Enabling telnet (if you want it)
telnet is an optional feature on Windows: enable it once with dism /online /Enable-Feature /FeatureName:TelnetClient (or via Turn Windows features on or off), then use it as below.
telnet — Works Everywhere (with a catch)
telnet is the classic cross-platform check. A successful connection clears the screen / shows a connection message; a failure refuses or hangs.
telnet example.com 443
# Trying 93.184.216.34...
# Connected to example.com. <-- OPEN
The catch: telnet gives you no clean timeout and an awkward exit (Ctrl+] then quit). It's fine for a one-off, but nc and Test-NetConnection are better for scripting.
Don't Forget UDP
Everything above (except where noted) tests TCP, which has a handshake you can observe. UDP has no handshake, so "open" is ambiguous — no response can mean open or filtered. Test it explicitly:
nc -zvu dns.example.com 53 # -u for UDP
sudo nmap -sU -p 53 dns.example.com
For UDP services (DNS, NTP, QUIC, game servers), an application-level check — does the service actually answer a real query? — is far more reliable than a raw port probe. This is one reason port checks alone aren't enough (see below).
Reading the Result: A Decision Table
| Symptom | Most likely cause | Where to look |
|---|---|---|
| Connection refused (instant) | Host reachable, no process listening | The service is down or bound to the wrong interface (127.0.0.1 vs 0.0.0.0) |
| Timeout (hangs, then fails) | Firewall/security group dropping packets | Cloud security group, host firewall (ufw/iptables), network ACL |
| Open but app errors | Port open, service unhealthy | App logs — TCP is fine, the application layer isn't |
| Open from server, closed from outside | Bound to localhost or blocked upstream | Listen address + perimeter firewall |
That third row is the trap that bites everyone: a port being open does not mean the service is healthy. A database can accept TCP connections while refusing logins; a web server can complete the handshake while returning 500s.

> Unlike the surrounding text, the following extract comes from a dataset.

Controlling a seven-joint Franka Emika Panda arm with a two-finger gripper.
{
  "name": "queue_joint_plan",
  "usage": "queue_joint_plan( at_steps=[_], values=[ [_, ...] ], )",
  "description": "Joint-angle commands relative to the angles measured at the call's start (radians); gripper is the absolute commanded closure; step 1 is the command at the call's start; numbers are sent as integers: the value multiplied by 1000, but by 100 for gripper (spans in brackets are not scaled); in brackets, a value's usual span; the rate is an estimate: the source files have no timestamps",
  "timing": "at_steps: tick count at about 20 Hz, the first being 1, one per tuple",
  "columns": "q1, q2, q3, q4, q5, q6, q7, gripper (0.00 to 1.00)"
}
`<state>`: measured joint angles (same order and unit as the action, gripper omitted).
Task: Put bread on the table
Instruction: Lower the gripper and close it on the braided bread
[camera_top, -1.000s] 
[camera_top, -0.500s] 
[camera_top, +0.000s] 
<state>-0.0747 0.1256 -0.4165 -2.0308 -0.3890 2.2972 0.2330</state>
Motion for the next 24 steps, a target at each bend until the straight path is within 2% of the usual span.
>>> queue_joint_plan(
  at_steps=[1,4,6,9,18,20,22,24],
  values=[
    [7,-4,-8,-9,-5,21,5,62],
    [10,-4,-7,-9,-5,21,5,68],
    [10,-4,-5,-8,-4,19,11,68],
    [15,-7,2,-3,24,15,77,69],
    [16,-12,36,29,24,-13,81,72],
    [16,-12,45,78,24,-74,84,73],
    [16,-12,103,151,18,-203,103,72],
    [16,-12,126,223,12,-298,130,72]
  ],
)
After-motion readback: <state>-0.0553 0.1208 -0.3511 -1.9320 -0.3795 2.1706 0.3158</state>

Why One-Off Checks Aren't Enough
Manually checking a port tells you its state for one second, from one place. Real problems are intermittent and location-dependent:
- A port that's open now can silently close after a deploy, a crash, or an OOM kill at 3 a.m.

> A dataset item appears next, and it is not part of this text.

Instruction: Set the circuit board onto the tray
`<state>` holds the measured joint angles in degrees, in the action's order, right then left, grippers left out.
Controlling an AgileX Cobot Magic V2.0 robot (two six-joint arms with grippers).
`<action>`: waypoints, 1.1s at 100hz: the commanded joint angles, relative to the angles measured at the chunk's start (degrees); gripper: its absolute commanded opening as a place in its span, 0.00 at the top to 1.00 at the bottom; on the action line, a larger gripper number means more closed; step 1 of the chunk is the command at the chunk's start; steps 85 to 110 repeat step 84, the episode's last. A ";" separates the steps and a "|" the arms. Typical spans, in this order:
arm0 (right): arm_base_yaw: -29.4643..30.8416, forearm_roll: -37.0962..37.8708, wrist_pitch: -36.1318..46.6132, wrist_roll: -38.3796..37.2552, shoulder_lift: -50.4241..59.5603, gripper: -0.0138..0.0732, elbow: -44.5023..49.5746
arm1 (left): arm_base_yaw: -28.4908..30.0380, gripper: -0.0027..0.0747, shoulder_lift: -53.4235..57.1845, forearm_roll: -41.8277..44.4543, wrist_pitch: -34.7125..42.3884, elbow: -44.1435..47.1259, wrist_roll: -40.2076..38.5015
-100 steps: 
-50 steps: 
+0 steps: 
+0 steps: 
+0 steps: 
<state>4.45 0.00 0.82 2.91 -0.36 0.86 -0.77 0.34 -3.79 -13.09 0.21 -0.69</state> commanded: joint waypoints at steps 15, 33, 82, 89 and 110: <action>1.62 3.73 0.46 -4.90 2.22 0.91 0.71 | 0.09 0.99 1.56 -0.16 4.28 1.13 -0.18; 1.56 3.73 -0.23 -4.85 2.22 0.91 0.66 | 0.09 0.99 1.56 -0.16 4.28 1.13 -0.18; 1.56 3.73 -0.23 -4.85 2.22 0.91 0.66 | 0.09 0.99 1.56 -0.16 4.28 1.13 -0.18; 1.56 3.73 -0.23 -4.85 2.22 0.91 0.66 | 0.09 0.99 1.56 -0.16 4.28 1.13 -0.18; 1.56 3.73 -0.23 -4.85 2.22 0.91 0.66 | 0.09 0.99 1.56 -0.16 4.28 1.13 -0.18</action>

- A firewall rule change can filter a port for external users while it still works from inside your network.
- A service can keep the port open but stop doing useful work.
That's the gap between checking a port and monitoring it. Continuous TCP port monitoring connects to the port on a schedule from outside your network and alerts you the moment it stops accepting connections — catching exactly the failures HTTP checks miss. For latency and packet-loss issues on the path itself, pair it with ping monitoring, and for "the port is open but the response is wrong," add response body validation.
How Webalert Helps
Webalert turns a one-off port check into continuous, outside-in coverage:
- TCP port checks that connect to your database, mail, SSH, or custom-service ports on a schedule — and alert when the handshake stops succeeding. See port monitoring.
- Multi-region probes so you catch the "open from the server, blocked for users" case — see why location matters.
- Latency & packet-loss tracking via ping monitoring to catch a degrading path before the port fully fails.
- Application-level validation so an open-but-broken service doesn't read as healthy (content validation).
- Fast alerting to Slack, email, SMS and more the instant a port goes unreachable.
Summary
To check if a port is open: use nc -zv host port (or bash /dev/tcp) on Linux/macOS, Test-NetConnection host -Port n on Windows, or nmap -p n host when you want explicit open/closed/filtered detail. Remember the rule — refused means reachable-but-no-listener; timeout means something is blocking the path — and that TCP has a handshake to observe while UDP needs an application-level test.
But a port check is a single snapshot. Ports drift closed after deploys, firewalls change, and "open" never guarantees "healthy." For anything you care about staying up, monitor the port continuously from outside your network rather than checking it by hand.